MLB could not have scripted a more dramatic World Series in 2001. It was just filled with amazing baseball by both teams and total class by the Yankee and Arizona fans, as well as fans around the country. Who can forget the dramatic home runs by Tino Martinez in Game 4 and Scotty Brosius in Game 5? With two outs in the ninth, Brosius hit a 1–0 pitch over the left field wall to tie Game 5 at two. God, remember how Yankee Stadium erupted after he hit that home run! Brosius' homer sent the game into extra innings and the Yankees won it in the twelfth when Alfonso Soriano knocked in Chuck Knoblauch with a base hit. Scotty Bro’s shot was just so clutch. Fans might forget that up until Brosius hit that dinger, he was having a pretty awful series at the plate. I had to look it up, but Brosius only hit only .167 in that 7 game classic. But when you hit home runs like he hit, who cares, right? That’s what I meant when I said that there are certain players who’s stats don't matter. When players are as clutch as Scott Brosius, their career stats are meaningless.
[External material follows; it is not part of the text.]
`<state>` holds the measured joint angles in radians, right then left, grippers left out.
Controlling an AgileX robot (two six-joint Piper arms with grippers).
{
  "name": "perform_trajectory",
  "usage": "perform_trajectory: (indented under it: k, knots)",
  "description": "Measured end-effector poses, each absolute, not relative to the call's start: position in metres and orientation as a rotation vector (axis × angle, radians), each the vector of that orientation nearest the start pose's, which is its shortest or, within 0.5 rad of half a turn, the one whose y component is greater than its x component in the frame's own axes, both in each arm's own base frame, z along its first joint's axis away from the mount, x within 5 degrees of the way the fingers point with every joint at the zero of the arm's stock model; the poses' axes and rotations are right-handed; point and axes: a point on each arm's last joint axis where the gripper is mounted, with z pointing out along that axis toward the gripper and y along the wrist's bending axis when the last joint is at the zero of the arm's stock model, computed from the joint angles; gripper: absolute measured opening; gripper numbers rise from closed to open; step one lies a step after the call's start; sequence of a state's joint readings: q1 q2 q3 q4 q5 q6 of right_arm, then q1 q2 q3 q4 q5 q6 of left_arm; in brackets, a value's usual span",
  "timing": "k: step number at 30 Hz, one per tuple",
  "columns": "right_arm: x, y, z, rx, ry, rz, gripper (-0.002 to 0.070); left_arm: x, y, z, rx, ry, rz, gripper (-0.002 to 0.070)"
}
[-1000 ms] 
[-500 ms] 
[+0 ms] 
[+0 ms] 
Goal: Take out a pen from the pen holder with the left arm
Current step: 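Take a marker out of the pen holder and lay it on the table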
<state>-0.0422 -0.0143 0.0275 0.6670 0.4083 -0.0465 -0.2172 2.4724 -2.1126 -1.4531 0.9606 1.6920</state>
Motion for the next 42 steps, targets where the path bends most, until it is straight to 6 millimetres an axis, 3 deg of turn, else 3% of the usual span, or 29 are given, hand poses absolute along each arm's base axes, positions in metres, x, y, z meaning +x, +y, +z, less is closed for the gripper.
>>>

Scotty was just class all the way. He knew what it meant to be a Yankee and made fans like me proud! You know, Scott Brosius will never make it into the Hall of Fame. He wont have his number #18 retired by the Yankees or he won't ever get a monument in Monument park. But what he will always have is the thanks from us New York Yankee fans for one of the greatest runs in the history of this franchise. Including 1998, the greatest single season domination by any team in history!So thank you Scot Brosius for all the great memories.

By the way, you want goosebumps? Watch this clip from the 2001 World Series. If you didn't bleed Yankee blue before, you will after it plays:



Here are some facts about Scott Brosius:
  • Brosius hit a homerun in his first MLB game (Aug. 7, 1991)
  • He was drafted by the A’s in the 20th round in 1987
  • The Yankees won the AL pennant every year with Brosius from 1998-2001 (2001 was the only year they did not win the WS)
  • Brosius won the Gold Glove at 3rd base in 1999
  • Brosius was an All-Star selection in 1998 (only year he ever made it)
  • Brosius retired right after the 2001 WS, on November 4th.